Erin hanya diam, dia tidak bisa tertawa karena jokes yang dilakukan oleh Ocha. Baginya candaan tadi hanyalah sebuah ucapan tidak berarti. Makanya Erin tidak ikut tertawa bersama Ocha.
"Jangan serius amat, Rin. Kita mau nonton film, bukan nonton perang dunia," tutur Edo—teman sekelas Erin.
"Yoi, yaudah kita cepet nonton. Tiket lo udah dipesenin sama si Ocha tuh, dia ngeyel banget pengen ajak lo nonton film ini," ucap Aldi membenarkan ucapan Edo—temannya.
Erin menatap Ocha yang terkekeh geli, ada sedikit rasa terharu karena Ocha benar-benar menginginkan Erin untuk ikut menonton bersama mereka.
"Iya dong! Biar harga tiketnya gue mahalin dikit ke Erin.

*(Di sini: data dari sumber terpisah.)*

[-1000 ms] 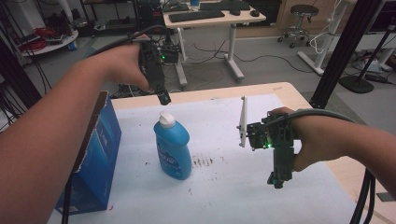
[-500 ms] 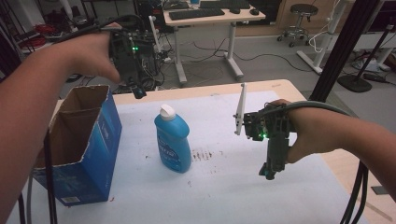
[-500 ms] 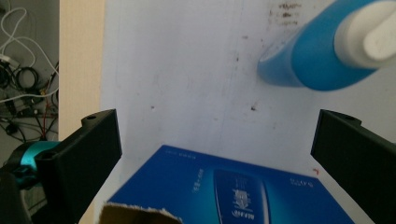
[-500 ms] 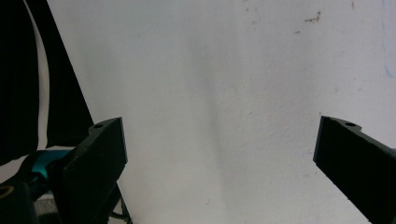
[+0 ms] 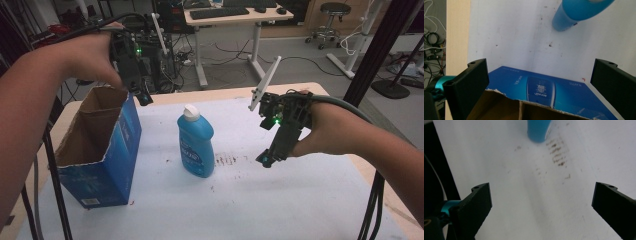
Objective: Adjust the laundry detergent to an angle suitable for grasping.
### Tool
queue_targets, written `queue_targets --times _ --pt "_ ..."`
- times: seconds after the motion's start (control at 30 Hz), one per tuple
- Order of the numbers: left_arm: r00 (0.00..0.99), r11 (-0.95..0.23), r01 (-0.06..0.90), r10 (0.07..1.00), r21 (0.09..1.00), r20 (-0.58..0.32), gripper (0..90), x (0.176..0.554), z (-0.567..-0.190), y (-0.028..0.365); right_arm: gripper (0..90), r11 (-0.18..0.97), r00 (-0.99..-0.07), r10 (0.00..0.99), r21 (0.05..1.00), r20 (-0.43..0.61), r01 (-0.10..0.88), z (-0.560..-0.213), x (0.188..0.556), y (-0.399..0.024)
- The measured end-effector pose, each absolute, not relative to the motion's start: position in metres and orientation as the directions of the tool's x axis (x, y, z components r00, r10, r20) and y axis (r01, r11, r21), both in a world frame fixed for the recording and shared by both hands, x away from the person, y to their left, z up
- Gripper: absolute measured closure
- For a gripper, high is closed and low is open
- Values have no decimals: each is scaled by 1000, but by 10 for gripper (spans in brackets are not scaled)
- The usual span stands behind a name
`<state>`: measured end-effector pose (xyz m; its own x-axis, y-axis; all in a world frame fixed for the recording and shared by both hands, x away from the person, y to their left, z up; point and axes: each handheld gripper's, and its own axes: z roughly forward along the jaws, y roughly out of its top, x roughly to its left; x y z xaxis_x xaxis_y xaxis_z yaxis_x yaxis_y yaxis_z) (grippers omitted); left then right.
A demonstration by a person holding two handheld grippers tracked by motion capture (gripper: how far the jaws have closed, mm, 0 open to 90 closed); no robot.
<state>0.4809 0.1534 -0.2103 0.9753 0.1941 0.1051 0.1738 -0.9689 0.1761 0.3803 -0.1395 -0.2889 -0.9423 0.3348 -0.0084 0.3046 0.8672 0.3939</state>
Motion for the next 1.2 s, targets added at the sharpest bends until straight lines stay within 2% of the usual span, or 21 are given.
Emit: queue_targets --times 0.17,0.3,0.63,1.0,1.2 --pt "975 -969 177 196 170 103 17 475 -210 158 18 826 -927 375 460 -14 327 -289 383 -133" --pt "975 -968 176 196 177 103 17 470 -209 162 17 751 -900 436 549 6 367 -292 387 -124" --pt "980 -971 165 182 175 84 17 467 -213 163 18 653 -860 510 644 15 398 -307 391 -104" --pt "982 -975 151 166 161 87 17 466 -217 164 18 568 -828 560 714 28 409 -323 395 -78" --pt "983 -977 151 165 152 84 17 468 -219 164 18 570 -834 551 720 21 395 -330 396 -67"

Ya nggak, Rin?" tanya Ocha yang langsung mendapat bogeman dari Erin sendiri.
Gadis itu merenggut, menyesal telah berprihatin pada Ocha sebelumnya. Padahal Ocha hanya memikirkan keuntungan saja untuk dirinya sendiri.
"Udah, kagak usah berteman. Kita masuk ke dalem nonton, yuk!" Aldi menyeret Erin dan Ocha untuk mengikutinya ke dalam. Di belakang Edo mengikuti mereka masuk.

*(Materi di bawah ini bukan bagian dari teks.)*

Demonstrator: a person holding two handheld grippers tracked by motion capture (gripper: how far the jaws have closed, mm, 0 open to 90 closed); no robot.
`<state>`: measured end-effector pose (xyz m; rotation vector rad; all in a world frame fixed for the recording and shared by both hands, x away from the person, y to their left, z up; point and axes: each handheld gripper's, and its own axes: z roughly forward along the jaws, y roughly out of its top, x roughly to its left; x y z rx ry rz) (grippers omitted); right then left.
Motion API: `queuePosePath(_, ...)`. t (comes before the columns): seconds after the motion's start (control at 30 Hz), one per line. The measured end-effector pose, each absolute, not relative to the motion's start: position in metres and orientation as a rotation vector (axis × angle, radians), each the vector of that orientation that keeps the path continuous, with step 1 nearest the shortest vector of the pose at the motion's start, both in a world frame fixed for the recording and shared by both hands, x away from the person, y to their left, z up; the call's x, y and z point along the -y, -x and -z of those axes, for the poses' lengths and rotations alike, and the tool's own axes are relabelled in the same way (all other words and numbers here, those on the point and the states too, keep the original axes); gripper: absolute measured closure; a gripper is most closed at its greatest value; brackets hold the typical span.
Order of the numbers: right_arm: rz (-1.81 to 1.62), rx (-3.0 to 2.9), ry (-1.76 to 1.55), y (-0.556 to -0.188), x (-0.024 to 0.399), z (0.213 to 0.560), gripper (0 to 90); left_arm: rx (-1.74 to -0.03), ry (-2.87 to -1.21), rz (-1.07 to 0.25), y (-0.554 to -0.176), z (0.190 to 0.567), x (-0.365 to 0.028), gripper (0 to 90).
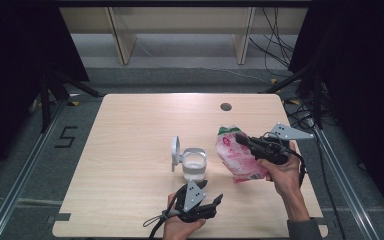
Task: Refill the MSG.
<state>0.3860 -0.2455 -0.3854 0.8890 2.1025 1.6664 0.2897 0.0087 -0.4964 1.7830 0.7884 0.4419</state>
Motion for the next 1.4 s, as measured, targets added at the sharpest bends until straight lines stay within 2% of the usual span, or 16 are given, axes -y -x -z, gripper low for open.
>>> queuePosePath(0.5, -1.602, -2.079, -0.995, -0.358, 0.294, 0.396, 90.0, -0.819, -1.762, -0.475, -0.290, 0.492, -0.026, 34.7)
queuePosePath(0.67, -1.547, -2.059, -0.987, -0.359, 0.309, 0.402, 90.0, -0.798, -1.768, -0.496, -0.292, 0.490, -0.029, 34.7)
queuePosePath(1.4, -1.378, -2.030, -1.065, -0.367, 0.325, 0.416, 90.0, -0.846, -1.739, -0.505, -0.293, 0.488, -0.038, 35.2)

Film dimulai, semua orang tampak fokus menatap layar di depan. Erin dengan teman-temannya sampai harus menunduk agar tidak menganggu penonton lain karena telat datang.
Erin terdiam menatap film di depannya, pikirannya melayang kemana-mana. Kejadian dimarahi oleh Candra tidak membuatnya tenang untuk melakukan hal apapun, tepat ketika film menunjukan seorang gadis yang ber-time travel ke zaman dahulu membuat Erin terdiam.

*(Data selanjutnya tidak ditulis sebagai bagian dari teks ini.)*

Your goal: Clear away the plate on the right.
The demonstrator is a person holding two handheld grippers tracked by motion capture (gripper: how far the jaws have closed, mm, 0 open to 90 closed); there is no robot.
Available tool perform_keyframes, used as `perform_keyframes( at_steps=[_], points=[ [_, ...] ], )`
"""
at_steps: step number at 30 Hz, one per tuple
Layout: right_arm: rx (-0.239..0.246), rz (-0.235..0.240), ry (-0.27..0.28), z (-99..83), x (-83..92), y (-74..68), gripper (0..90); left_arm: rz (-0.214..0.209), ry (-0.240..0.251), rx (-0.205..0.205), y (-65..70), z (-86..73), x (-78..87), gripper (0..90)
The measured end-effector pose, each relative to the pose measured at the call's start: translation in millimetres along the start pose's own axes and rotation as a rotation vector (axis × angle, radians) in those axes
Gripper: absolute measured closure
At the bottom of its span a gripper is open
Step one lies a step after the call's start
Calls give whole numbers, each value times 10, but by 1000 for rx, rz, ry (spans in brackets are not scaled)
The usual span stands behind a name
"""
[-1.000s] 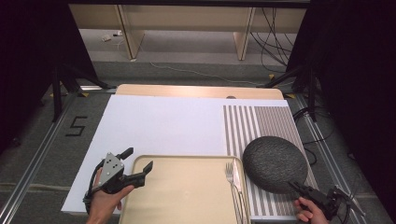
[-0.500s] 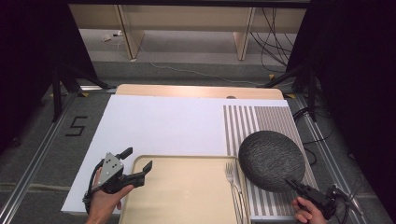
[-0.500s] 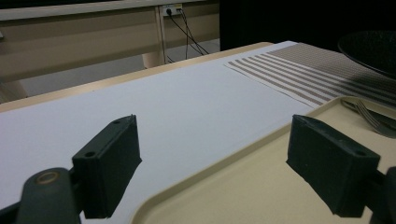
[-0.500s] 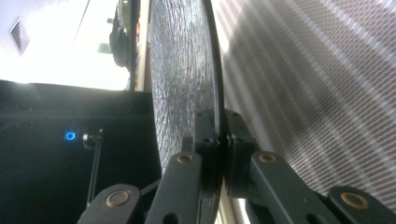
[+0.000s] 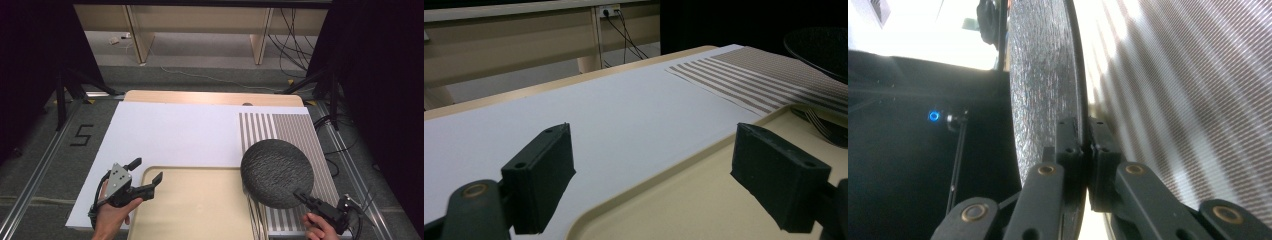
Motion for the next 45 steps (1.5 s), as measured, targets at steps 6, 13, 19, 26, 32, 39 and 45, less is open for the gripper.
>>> perform_keyframes(
  at_steps=[6, 13, 19, 26, 32, 39, 45],
  points=[
    [18, 4, -63, -150, -90, -62, 865, 0, 1, 1, -1, 3, 3, 169],
    [23, 21, -128, -339, -210, -89, 866, 0, 2, 1, 1, 5, 3, 169],
    [68, 20, -173, -476, -304, -80, 866, -3, 3, -2, 2, 6, 4, 169],
    [73, 25, -216, -589, -378, -108, 865, -3, 1, -4, 7, 4, 5, 169],
    [80, 17, -262, -674, -419, -108, 865, -3, 1, -4, 5, 4, 4, 169],
    [70, 21, -323, -794, -485, -103, 866, -3, 2, -3, 5, 5, 2, 169],
    [38, 3, -393, -906, -534, -115, 866, -2, 1, -5, 8, 2, 3, 169]
  ],
)
Point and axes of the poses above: each handheld gripper's, and its own axes: x roughly backward along the jaws, z roughly out of its top, y roughly to its right, the point moved 5 cm from there along -x, roughly forward along the jaws, and after that the axes turned 9 degrees about z, right-handed, at the moved point
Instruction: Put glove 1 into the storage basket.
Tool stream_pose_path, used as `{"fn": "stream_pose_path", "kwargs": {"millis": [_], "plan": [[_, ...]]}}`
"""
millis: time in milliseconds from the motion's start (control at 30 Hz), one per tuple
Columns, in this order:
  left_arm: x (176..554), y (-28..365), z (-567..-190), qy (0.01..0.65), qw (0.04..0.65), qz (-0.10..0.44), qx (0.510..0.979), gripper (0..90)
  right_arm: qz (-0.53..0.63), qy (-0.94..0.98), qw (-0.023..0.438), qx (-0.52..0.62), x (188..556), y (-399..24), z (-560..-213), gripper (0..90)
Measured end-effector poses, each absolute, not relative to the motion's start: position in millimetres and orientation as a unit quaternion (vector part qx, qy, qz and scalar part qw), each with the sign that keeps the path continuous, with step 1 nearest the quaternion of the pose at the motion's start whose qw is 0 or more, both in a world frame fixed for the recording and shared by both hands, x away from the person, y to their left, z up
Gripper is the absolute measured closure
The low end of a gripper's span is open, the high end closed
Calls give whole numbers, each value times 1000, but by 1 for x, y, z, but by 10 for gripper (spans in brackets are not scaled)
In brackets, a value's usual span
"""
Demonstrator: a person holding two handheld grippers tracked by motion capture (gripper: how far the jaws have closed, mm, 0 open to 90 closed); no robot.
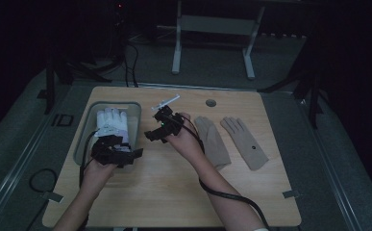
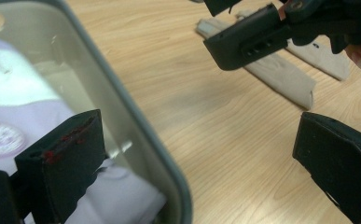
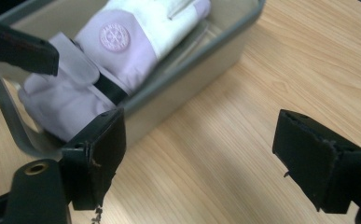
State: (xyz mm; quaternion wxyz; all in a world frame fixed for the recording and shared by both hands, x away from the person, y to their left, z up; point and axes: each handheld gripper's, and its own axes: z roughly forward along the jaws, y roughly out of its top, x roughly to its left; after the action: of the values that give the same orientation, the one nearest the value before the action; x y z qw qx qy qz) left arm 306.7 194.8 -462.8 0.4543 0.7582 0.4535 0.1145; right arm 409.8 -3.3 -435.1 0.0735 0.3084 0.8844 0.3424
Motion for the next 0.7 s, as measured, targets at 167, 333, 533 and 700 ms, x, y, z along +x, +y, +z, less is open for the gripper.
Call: {"fn": "stream_pose_path", "kwargs": {"millis": [167, 333, 533, 700], "plan": [[302, 177, -465, 439, 454, 108, 768, 24, 342, 882, 82, 313, 405, -26, -437, 163], [297, 157, -469, 415, 456, 91, 782, 24, 345, 879, 82, 318, 402, -41, -440, 162], [294, 136, -476, 386, 461, 68, 796, 24, 354, 872, 89, 325, 395, -64, -446, 162], [293, 124, -486, 372, 462, 67, 802, 23, 353, 871, 98, 328, 391, -81, -451, 160]]}}
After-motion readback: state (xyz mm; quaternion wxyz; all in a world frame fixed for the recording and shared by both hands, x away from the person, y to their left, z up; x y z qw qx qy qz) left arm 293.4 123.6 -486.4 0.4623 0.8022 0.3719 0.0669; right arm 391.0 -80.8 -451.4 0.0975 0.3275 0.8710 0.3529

"Apakah ada sihir semacam itu? Apakah aku bisa menemukannya? Ah andai saja aku bisa melihat masa lalu, pasti aku akan tahu bagaimana kejadian pasti sejarah Bandung Lautan Api itu." Batin Erin merenggut kesal.
Karena film yang begitu membosankan bagi Erin, dia memutuskan untuk pergi ke kamar mandi. Berniat untuk mencuci wajahnya agar tidak mengantuk, sudah sayang dia membeli tiket film dengan uang jajannya.
Sekarang, bukannya menikmati akan sayang jika Erin hanya tertidur sampai film selesai dan tidak menontonnya dengan benar.
Ketika sampai di kamar mandi, Erin menatap pantulan dirinya di cermin. Pikirannya melayang kepada adegan di film tadi, ketika seorang gadis bisa berpindah waktu ke zaman lalu.
"Ah, aku ingin ke zaman di mana sejarah Bandung Lautan Api terjadi. Apakah ada mesin waktu yang bisa membawaku ke sana?" Erin terdiam kemudian dia tersenyum smirk.
Erin mencuci tangannya, dia merutuk dirinya sendiri yang bodoh. Berpikir jika ada mesin waktu yang bisa membawanya ke dalam masa lalu.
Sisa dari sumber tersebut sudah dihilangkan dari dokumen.